Fiction: A Killing on a Bridge (23)
A historical fiction

Saint Sebastian River Bridge
[Click image to call up
all published instalments]
By Roger Owens

March 1915

Kid Lowe had readily admitted to shooting John, in front of the whole family back in Gomez. “He was back inside reloading. Smart, like, so’s the front-seat guy can shoot, ya know? Like he knew what I was thinkin’.”
    Lowe’s nasal whine irritated Hanford Mobley no end, and he was disgusted by the sucking up, but he listened closely to what was being said.
    “I fucked up,” Lowe continued, “I was too far out th’ window, and when we hit that bump, fuck, I shot him. Saw it all. He started hollerin’ right away.”
Everybody
knew
John was
her baby
    Aunt Lugenia took to wailing. She rarely cried, but everybody knew John was her baby.
    Bob and Frank stepped up behind Lowe, as if to collar him. They would kill him right now, Lowe was sure, and he’d deserve it for a fuckup like that, especially after blowing the train payroll caper. But Hanford waved them off, and they backed up. Lowe and Shorty Lynn both caught it.
    Joe Ashley said nothing, just hugged his wife as she sobbed quietly. Looked like the nephew was in charge now. He bucked right up in Kid Lowe’s face. He looked like a punk, but Lowe had seen him drive, crazy as nine hundred niggers, and it had scared the living shit out of him.
    “You,” Mobley said, “need to do somethin’ to see to it they don’t railroad Uncle John. I don’t care what you do, long as it works. Now we got work to do. Bob, work with Lowe and Shorty on a way to break Uncle John outta that clink. Frank, we need some new transportation.”
   The older men nodded; it indeed appeared Hanford was the new boss. He assigned Ed and Clarence “Tom” Middleton to go around to the locals and spread a little cash around, just like John always did. Not enough to make folks jealous, but enough to make them thankful. The gang regularly understated the amounts they made off with. When Ed distributed what was essentially hush money, he let it about that they had taken about forty-five hundred dollars. Their actual take that day was over forty-six thousand in paper and silver. Hanford figured it would hold them for a while, but Joe had other ideas. He and Geneva had been talking.

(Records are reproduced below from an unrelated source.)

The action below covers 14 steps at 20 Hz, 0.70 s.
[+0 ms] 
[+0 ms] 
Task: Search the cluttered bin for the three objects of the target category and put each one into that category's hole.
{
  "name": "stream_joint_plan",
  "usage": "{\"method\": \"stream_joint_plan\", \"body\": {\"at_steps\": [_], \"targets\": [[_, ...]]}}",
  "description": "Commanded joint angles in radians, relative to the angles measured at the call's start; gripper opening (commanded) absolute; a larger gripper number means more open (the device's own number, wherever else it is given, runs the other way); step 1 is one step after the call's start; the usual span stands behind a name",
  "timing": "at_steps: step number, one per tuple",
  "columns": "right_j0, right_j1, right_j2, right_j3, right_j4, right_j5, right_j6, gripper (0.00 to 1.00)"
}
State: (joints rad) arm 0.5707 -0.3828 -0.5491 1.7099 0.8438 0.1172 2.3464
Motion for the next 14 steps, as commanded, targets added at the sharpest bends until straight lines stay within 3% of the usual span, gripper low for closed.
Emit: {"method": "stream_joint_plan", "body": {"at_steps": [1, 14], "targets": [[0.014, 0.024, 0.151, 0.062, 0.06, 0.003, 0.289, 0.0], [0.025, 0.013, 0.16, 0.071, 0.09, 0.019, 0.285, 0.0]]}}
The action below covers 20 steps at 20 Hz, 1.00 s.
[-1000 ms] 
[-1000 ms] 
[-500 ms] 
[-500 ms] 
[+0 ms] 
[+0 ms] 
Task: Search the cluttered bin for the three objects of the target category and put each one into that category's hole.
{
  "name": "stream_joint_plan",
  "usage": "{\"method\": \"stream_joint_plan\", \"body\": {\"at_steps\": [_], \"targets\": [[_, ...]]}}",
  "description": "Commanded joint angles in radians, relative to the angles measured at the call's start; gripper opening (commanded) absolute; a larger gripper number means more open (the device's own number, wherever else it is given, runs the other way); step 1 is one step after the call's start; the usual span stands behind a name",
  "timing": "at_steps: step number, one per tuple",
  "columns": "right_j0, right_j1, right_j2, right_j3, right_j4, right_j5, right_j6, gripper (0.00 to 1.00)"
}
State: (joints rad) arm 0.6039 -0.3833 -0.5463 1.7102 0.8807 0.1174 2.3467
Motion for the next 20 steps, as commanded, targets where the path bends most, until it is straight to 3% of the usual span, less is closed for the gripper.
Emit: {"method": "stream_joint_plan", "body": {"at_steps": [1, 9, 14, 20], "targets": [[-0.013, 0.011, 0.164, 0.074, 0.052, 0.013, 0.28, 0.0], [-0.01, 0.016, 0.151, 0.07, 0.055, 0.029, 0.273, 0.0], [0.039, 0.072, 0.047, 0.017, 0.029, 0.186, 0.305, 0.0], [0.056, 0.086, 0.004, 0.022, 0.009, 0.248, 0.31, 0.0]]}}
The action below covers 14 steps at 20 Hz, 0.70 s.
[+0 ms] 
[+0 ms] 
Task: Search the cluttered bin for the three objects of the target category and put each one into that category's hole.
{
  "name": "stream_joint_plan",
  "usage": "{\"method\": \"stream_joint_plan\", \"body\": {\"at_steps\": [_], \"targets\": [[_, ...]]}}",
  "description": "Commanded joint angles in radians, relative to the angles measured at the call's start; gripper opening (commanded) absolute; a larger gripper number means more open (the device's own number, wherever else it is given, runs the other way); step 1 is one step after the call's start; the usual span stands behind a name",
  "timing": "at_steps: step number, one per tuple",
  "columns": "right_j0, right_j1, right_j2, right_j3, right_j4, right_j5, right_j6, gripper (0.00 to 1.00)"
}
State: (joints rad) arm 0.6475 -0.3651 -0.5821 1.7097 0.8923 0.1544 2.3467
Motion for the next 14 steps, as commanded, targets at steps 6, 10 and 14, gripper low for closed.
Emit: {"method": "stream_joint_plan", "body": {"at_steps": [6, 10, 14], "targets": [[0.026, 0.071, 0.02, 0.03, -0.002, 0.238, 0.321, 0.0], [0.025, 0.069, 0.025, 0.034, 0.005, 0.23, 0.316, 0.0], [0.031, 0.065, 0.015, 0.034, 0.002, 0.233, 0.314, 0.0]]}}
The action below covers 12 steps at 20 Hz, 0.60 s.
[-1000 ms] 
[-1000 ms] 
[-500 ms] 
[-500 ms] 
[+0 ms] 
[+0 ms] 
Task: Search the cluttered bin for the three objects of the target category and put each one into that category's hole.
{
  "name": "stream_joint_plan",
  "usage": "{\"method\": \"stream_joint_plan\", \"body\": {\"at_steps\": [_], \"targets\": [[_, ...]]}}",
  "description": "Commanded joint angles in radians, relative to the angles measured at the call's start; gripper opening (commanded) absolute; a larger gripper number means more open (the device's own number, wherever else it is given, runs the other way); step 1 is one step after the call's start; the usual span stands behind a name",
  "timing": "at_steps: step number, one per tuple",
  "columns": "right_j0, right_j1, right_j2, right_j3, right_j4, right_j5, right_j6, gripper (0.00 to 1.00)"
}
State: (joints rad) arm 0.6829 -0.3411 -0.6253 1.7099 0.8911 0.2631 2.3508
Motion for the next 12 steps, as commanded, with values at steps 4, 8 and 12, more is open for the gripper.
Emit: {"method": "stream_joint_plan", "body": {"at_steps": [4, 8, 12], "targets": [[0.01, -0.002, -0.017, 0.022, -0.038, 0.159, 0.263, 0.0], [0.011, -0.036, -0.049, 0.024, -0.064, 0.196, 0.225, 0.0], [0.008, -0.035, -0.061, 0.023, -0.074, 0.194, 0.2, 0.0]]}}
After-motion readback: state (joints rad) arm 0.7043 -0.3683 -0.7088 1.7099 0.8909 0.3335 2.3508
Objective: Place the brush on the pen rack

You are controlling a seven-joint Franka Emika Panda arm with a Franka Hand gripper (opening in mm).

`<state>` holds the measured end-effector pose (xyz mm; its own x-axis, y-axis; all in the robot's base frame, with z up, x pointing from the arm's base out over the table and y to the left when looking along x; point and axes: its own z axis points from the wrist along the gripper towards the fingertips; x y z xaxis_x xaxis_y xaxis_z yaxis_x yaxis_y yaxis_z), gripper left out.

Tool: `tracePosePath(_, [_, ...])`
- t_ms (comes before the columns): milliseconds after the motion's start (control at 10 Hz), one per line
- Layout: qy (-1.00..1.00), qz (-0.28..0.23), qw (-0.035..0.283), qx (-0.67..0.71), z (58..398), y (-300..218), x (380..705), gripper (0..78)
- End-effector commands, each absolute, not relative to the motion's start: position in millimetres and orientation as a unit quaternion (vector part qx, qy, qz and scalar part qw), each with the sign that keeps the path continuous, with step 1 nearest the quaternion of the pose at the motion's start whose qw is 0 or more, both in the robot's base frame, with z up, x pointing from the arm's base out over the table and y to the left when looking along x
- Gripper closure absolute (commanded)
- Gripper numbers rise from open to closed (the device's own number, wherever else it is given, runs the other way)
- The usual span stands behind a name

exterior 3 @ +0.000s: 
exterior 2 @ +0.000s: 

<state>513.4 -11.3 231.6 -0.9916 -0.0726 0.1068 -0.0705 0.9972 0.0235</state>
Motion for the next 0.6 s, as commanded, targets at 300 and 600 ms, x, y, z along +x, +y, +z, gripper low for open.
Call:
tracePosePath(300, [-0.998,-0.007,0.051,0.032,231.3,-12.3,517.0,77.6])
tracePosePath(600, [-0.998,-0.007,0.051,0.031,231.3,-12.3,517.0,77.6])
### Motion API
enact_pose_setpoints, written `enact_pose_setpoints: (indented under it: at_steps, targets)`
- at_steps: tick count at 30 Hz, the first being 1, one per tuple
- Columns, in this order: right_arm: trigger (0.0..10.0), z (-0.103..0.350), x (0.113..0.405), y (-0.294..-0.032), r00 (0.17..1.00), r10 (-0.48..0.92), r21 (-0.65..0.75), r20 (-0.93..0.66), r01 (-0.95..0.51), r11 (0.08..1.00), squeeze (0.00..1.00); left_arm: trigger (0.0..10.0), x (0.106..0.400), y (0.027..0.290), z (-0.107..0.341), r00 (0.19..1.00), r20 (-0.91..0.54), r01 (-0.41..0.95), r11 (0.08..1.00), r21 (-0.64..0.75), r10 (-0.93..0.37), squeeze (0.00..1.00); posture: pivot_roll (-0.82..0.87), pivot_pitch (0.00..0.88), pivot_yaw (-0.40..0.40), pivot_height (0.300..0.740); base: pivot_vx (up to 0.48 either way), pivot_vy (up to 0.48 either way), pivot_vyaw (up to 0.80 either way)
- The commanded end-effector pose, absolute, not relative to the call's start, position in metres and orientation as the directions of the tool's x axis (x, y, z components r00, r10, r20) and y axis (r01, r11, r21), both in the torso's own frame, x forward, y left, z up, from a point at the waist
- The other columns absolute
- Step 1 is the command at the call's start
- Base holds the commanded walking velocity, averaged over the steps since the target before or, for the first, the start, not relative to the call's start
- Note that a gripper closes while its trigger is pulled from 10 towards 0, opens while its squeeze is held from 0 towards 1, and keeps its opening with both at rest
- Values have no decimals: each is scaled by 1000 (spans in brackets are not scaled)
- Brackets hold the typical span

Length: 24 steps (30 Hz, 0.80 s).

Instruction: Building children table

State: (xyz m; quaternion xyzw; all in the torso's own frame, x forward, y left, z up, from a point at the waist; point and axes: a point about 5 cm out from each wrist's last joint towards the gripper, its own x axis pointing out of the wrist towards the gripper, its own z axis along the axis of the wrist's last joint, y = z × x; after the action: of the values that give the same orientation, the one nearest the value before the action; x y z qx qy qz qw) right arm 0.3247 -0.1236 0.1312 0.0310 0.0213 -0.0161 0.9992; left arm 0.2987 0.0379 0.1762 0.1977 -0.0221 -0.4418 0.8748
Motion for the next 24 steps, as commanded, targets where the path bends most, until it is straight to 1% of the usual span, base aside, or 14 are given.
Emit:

Two weeks later Hanford, Frank, Joe, Ed and Tom Middleton robbed the Miami Mutual Savings and Loan. Joe drove his Peugeot, with Ed riding shotgun. Hanford drove with Frank and Tom in a 1912 Austro-Daimler Prince Henry, stripped down, souped up, and modified to have a covered cab.
    Frank had driven the battered Austin down 441 and across Alligator Alley to Naples and traded with some boys they knew over there named Rice who boosted cars for a living. He’d come back with the Daimler, saying they’d told him it had been snatched in Huntsville Alabama, and was cold as ice.
    It would be the first time Mobley had driven a car someone else had worked on, and he was skeptical.
    Frank tried to put his mind at ease. “She drives like a dream, Han,” he offered hopefully. “Jack Rice said to tell you, some guy named Ferdie designed the engine. He said you’d want to know.”
    “Ferdie? Did he say the last name?”
    Frank, not the sharpest knife, thought hard. “Porch. Somethin’ like porch.”
    Hanford’s eyes popped open. “Are you saying Ferdinand Porsche designed this car?”
    Frank was shaking his head. “The engine. He said he designed the engine.”
    Mobley just laughed. “Good enough for me. Let’s take her for a spin.”
    She indeed drove like a dream and would do ninety-six miles an hour on a decent road. The Daimler had been designed as a race car, so the suspension wasn’t the best for rough country, but it wasn’t the worst either. And it would leave those Model T Sheriffs’ cars in the dust.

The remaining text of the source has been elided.